Même si les règles semblent de prime abord suivre le canon classique de l'OSR, on sent que l'auteur a voulu mettre l'accent sur le côté tragique et mortel de l'univers de jeu, induisant subtilement via quelques points de règles des éléments de tension, de peur et d'horreur. Le nombre restreint de points de vie des personnages rend chaque combat terriblement risqué. On a droit à des règles spécifiques sur les maladies que les personnages sont susceptibles de contracter au cours de leurs aventures; après lecture on a l'impression que les héros (si on peut encore parler de héros) ne s'en sortiront pas sans avoir au moins attraper la peste noire. Et c'est sans compter les paragraphes concernant les empoisonnements, les privations de nourriture, d'eau ou de sommeil. De quoi bien faire souffrir les personnages.

Les illustrations de couverture et celles qui parsèment les manuels de jeu ajoutent encore à l'ambiance sombre et oppressante du jeu. Elles sont particulièrement évocatrices de la violence et de la dureté du cadre de jeu; ce n'est pas pour rien que le jeu est assorti d'un 18+ explicit content. Le supplément intitulé Better than any man en dit déjà long rien qu'au titre sur les sujets que l'histoire risque d'aborder. On est clairement dans du jeu de rôle trash, sale, qui s'adresse à un public adulte. Il y aura de la violence, du sexe, de la magie noire, de la folie, des morts.

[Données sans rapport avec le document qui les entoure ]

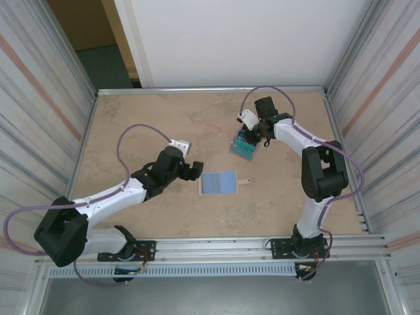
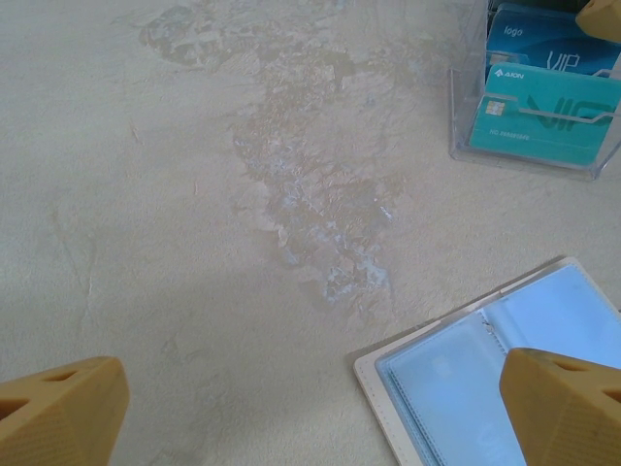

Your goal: Take the credit cards out of the card holder

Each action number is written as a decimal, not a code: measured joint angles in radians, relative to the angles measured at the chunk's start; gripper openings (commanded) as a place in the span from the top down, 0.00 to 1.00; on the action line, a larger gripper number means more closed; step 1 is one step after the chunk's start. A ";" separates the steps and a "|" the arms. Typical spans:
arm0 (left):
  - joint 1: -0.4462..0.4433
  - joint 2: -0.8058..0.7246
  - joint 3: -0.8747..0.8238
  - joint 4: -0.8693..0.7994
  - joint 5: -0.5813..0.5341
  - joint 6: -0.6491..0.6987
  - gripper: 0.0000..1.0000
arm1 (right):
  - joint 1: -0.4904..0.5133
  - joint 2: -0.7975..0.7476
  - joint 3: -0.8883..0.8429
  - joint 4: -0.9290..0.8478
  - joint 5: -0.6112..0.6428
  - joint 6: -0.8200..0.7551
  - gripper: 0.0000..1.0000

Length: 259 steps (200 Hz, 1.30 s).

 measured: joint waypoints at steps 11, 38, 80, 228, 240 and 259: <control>0.000 0.000 0.000 0.000 0.000 0.000 0.01 | 0.000 0.000 0.000 0.000 0.001 0.001 0.78; 0.000 0.000 0.000 0.000 0.000 -0.001 0.01 | 0.000 0.000 0.000 0.001 0.001 0.018 0.78; 0.007 -0.008 0.000 0.000 -0.002 -0.018 0.01 | 0.001 -0.060 -0.014 0.016 0.000 0.114 0.72; 0.190 -0.155 -0.189 0.165 -0.008 -0.235 0.01 | 0.364 -0.496 -0.398 0.111 0.218 0.814 0.50; 0.198 -0.161 -0.199 0.173 -0.007 -0.255 0.01 | 0.420 -0.496 -0.414 0.104 0.253 0.866 0.49; 0.210 -0.173 -0.212 0.175 -0.006 -0.282 0.01 | 0.508 -0.496 -0.425 0.091 0.313 0.929 0.47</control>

LotFP m'a laissé une étrange impression, une espèce de dégoût fascinant, malsain; comme évoqué plus haut, on navigue en eaux troubles, quelque part entre Cthulhu et  Warhammer; le récent Witcher pourrait servir de base visuelle à l'univers de LotFP: un monde violent et sans pitié pour les faibles.

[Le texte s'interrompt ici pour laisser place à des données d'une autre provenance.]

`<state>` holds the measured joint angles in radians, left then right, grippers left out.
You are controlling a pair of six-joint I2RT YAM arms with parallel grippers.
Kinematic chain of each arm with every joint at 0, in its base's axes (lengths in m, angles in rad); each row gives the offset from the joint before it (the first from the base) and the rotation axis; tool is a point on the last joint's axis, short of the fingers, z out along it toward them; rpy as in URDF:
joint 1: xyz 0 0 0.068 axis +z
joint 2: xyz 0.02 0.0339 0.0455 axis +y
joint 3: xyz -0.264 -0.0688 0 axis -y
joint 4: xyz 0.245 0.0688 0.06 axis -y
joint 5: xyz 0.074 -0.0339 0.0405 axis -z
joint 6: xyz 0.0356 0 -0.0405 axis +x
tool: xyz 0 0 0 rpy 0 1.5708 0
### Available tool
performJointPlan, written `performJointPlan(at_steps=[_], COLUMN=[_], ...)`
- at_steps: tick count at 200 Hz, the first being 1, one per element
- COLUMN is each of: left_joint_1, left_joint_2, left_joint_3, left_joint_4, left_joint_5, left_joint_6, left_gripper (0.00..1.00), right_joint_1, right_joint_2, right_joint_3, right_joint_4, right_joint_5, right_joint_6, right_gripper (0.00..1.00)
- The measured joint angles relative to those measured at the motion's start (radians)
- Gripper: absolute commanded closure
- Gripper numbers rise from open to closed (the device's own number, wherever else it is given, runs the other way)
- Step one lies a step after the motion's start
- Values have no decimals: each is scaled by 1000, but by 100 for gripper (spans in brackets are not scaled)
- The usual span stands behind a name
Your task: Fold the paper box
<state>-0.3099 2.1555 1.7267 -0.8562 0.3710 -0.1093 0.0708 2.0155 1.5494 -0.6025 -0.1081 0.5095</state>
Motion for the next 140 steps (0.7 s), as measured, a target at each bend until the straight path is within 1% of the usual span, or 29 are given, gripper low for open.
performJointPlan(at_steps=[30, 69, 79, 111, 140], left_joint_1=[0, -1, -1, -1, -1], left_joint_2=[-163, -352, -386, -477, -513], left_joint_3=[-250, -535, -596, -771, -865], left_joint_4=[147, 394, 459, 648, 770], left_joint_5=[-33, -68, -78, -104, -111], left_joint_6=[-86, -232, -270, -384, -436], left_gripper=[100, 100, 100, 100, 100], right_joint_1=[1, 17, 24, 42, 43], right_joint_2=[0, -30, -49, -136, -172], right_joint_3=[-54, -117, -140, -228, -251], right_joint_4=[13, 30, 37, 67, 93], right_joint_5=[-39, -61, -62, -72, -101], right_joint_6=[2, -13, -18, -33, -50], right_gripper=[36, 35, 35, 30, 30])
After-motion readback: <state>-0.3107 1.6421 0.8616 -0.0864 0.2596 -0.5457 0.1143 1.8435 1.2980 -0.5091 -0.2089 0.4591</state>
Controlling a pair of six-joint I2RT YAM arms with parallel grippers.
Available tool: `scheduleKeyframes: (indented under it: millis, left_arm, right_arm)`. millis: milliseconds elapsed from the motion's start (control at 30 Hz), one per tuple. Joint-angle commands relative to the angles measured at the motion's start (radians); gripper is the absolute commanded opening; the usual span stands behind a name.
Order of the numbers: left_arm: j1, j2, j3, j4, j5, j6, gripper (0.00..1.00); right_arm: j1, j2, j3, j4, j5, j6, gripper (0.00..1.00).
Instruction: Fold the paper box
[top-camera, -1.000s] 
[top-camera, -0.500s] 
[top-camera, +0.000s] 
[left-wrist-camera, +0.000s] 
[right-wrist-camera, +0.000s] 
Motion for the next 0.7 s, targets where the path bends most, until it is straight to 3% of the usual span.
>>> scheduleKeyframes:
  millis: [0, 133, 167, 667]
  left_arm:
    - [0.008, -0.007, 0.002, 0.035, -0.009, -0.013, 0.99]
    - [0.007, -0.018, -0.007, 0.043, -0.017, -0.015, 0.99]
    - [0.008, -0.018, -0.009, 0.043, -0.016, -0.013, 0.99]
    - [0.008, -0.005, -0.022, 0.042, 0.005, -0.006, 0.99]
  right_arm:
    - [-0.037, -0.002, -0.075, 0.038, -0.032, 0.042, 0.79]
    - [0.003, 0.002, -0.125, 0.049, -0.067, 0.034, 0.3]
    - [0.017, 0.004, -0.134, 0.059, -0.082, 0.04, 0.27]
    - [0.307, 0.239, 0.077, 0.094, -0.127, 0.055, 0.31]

En parcourant les chemins boueux et les forêts sombres de LotFP, on sent l'ombre des sorcières de Salem; en tendant l'oreille, on entend les grognements sinistres de quelques monstres et on s'attend à ce que quelque chose d'horrible surgisse à tout moment.

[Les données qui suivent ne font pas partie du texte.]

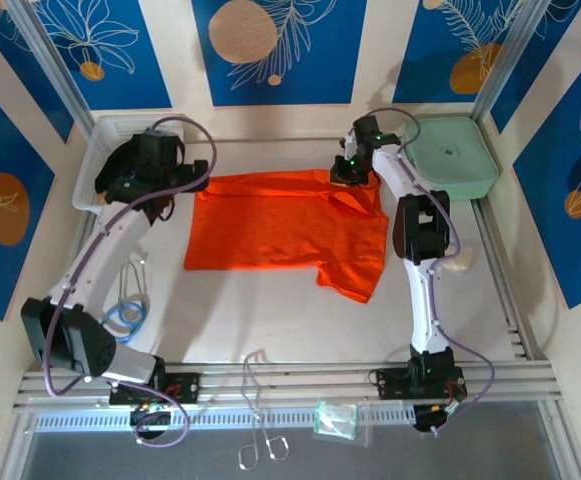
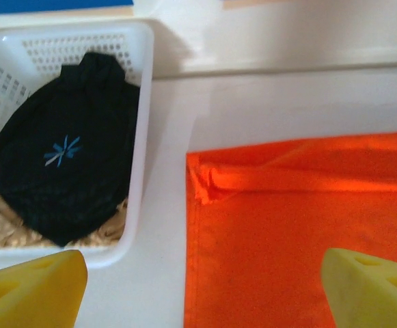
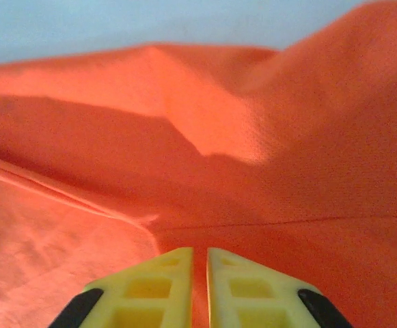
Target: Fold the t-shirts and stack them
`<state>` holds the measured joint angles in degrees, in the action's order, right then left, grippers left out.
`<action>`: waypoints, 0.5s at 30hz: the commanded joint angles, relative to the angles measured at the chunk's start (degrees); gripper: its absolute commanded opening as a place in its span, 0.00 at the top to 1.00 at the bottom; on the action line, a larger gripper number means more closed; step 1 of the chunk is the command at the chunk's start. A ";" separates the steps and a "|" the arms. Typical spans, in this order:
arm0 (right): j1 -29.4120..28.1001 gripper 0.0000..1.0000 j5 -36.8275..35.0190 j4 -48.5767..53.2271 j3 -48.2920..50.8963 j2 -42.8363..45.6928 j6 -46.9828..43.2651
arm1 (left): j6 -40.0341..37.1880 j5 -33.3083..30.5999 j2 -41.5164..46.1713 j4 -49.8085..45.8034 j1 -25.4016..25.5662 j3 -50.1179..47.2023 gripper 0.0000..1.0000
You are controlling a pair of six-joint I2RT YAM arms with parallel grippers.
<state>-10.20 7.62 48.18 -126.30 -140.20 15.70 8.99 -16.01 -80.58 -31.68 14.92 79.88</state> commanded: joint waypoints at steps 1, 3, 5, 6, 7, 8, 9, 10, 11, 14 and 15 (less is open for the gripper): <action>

C'est clair que ça change du Dungeon Crawling ou de la fantasy flamboyante; c'est une vraie claque dans la gueule. On n'en ressort pas indemne.

Je rédige ce billet alors que je termine une première lecture du Player Core Book - Rules & Magic. J'ai entretemps entamé la lecture du Referee Book (équivalent du Guide du Maître) où l'auteur revient sur ses intentions pour LotFP et sur la manière de mettre en avant le côté horrifique du jeu. J'ai également consulté quelques personnes par l'entremise de forums rôlistes (Casus No pour le pas le citer); tout ce que j'ai lu sur ce jeu confirme mes impressions explicités plus haut.

Pour conclure, LotFP est un jeu aux thématiques très marquées, à ne pas mettre entre toutes les mains. Parmi ses qualités évidentes, une grande simplicité côté règles. On peut toujours revenir sur le choix de son auteur de proposer de l'horreur via un rétroclone de D&D pas toujours adapté aux thèmes, bien que AD&D2 l'avait déjà fait et avec un certain succès avec Ravenloft.
La force de LotFP repose moins sur son côté OSR que sur ses scénarii, tous plus effrayants et débridés les uns que les autres, preuve à l'appui avec ce compte-rendu de partie (merci Chaviro) de No Salvation for Witches.